I read the dialogue on how investment return is calcualted and displayed in the app:
Investment return = Current value − Net сontributions (Incoming — Outgoings funds)
However, this seems to take into account moves out of cash, but not transfers in, which results in a double negtive, giving some crazy calculations on investment returns.
For example, if I had £10,000 currently inversted in my portfolio, I transfer in £50,000 into cash from another ISA provider, but then move £40,000 to another portfolio. The calcualtion becomes:
£10,000 - -£40,000 = +£50,000 investment return
I would love it if it were true though!
I think you may need to update how you are handling transfers, and if cash should be involved in the investment return calcualtion at all.
While not entirely the same problem, I’ve been very confused by the investment return calculation displayed against different portfolios in my ISA.

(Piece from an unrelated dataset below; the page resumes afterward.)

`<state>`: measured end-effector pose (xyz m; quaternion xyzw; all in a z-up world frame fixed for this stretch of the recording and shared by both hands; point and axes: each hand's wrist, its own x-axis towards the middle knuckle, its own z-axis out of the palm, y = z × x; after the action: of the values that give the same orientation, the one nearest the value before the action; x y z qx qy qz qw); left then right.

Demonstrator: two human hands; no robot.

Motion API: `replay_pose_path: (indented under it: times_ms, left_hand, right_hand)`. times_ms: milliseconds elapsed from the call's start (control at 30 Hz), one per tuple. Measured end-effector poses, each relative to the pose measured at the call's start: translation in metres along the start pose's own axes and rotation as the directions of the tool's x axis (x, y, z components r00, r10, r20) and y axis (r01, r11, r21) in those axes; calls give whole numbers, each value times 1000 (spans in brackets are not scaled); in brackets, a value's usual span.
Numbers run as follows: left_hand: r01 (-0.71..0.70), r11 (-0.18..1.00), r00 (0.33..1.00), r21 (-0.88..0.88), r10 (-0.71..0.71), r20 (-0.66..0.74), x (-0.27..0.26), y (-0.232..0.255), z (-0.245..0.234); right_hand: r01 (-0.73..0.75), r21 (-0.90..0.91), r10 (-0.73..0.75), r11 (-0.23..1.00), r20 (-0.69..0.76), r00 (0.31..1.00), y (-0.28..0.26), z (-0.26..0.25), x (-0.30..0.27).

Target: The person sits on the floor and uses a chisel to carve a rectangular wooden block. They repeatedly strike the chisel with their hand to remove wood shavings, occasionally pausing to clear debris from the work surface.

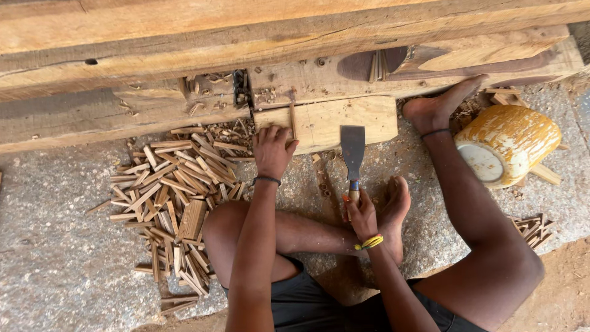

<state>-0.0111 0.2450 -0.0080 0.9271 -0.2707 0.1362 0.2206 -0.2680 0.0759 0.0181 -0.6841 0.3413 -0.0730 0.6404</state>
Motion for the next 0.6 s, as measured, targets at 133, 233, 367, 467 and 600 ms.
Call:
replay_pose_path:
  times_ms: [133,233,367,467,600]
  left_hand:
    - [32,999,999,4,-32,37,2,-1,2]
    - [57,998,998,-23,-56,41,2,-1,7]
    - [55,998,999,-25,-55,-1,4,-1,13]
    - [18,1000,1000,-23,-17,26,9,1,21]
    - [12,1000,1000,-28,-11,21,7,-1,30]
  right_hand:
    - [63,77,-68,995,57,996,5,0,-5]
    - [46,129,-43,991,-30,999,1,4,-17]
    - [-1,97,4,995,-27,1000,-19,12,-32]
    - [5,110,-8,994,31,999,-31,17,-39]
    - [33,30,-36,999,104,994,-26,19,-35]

Example 1 - Portfolio with positive gain in value shows negative % return:
Net contribution = £800
Current value = £801.77
Return displayed as "+£1.77 (-1.14%)
Example 2 - Portfolio with worse performance than example 1, stating better % performance:
Net contribution = £800
Current value = £797.82
Return displayed as “-£2.18 (-1.02%)”
Of note, Example 2 is an “Managed by InvestEngine” portfolio. The conspiracy theorist in me wonders if the % return figures are fudged to make their managed portfolios look like they’re performing better than self-managed.
@CycloneRepair – Thanks for flagging, could you DM me (or send email support@investengine.com) detail of the portfolio your seeing with this issue on and we’ll investigate.
On the face of it your absolutely right that transfers in sound be include as part of the calculation – However, I do know this can get a bit more complicated when we have in-specie transfers for example.
This I can explain; We’re using Time-Weighted Return (TWR) to calculate investment performance.
TWR is the industry stand for Managed portfolio because its show the portfolio managers performance over time (& isn’t affected by clients adding and withdrawing funds). The performance % is calculated each day and summed then added up… So the days you have £100 in your portfolio are treated the same as the day you have £800 in your portfolio – Hence why you have have positive £ Cash returns and negative % returns (or the other way around)
You could argue that a simple arithmetic % return based on your current portfolio might be easier to understand i.e. £ Investment return / Current balance * 100 … However, if you started the year with £100k in your portfolio & it went up 10%, then you withdrew £99k - This would show 1000% return.
OK. I understand the methodology here. I guess the downside is that in some circumstances (e.g. mine) the TWR ends up being a very poor indicator of my investing performance.
Hi! Your % return is negative because your portfolio performance has dipped since you first started investing. However, your pot is still earning a return although the performance has decreased. It’s also worth noting, most of your payments were made when your pot’s performance was at its worst. Since then, your pot has increased in value.
@CycloneRepair - Let me follow up with our development team. I know there was work on ISA Transfers inclusion in the Investment return… they may still be working on part of this.